There’s a divine incarnation of good versus evil via a number of the characters, and the humans are left to sort out who they’re going to follow. At times, even Fae Peeters is left questioning the reality and the soundness of her path. There’s plenty of action, but it’s those layers that piqued my interest.

I’d recommend The Gift and The Eve’s End for readers who enjoy supernatural thrillers, that fuel contemplation of the deeper meanings of life.

Five Stars for The Eve’s End!

Please note that I only post reviews on books I deem four or five stars. Life is short and if I don’t like a book, I simply won’t finish it.

Meet Stephanie:

Having been raised as an East Coast girl in Truro, Nova Scotia, Stephanie M. Matthews has spent time living in Newfoundland, Oklahoma, and Italy. She has currently settled in Ontario, Canada working for a non-profit organization and writing in her spare time.

Stephanie’s love of writing came at an early age, drafting her first “real story” in Grade 2. This love of writing has continued throughout her life, as a university professor once accused her of having made a history research paper too exciting.
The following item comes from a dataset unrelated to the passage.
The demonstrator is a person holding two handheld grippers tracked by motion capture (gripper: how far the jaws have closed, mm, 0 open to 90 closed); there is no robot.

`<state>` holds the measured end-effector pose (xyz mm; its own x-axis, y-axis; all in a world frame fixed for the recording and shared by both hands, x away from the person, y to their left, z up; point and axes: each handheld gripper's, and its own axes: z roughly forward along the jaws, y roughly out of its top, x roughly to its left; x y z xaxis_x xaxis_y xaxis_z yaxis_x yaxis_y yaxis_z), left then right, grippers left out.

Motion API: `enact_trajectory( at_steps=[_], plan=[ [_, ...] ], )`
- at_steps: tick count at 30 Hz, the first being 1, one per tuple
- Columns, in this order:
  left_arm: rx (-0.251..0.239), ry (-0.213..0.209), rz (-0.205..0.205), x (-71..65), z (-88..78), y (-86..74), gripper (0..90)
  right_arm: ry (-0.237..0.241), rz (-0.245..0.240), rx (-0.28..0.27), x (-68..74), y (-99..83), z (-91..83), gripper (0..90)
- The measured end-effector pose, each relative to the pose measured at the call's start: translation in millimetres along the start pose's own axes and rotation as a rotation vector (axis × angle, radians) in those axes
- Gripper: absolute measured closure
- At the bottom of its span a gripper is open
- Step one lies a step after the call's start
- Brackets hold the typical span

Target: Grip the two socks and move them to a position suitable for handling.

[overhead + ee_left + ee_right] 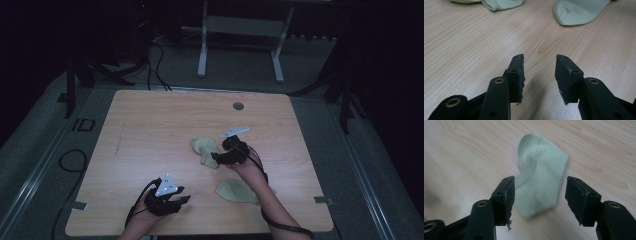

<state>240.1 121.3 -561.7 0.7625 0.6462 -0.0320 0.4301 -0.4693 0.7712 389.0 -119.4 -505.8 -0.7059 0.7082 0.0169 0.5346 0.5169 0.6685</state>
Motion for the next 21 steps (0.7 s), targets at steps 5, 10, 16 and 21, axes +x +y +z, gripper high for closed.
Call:
enact_trajectory(
  at_steps=[5,10,16,21],
  plan=[
    [-0.013,-0.005,-0.01,2.1,-2.8,-0.1,58.5,-0.014,0.017,0.029,1.3,16.8,29.0,40.7],
    [-0.021,-0.002,-0.005,1.3,-3.9,-0.4,58.1,-0.02,0.046,0.068,2.4,25.2,55.8,39.8],
    [-0.018,0.004,-0.004,4.6,-4.2,-1.6,58.1,-0.058,0.024,0.14,3.2,22.8,77.3,45.6],
    [-0.028,0.01,-0.019,6.1,-5.2,-1.6,58.0,-0.108,-0.021,0.141,6.9,22.2,75.1,76.6]
  ],
)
While this accusation inspired an opinionated debate between department professors- from which she gently excused herself, the moment solidified a decision to never take the excitement out of her writing- fiction or non.

From a young age, Stephanie was drawn to thriller stories, as they appealed to her adventurous side.

Still admitting to be too scared to read many supernatural thrillers herself, she knows exactly how to craft an exciting, thrilling supernatural story by drawing on everything that scares her!

When not writing or working, Stephanie enjoys fueling her passion for Ancient Rome and indulging her nerdiness in Middle-Earth. Stephanie also loves mountain biking and combatting her arch nemesis: her love of cookies. She can be found mourning the loss of the television show “Firefly”, pretending like she can play hockey, or planning her bucket list, for which she had to come to the harsh reality that time travel is not an option.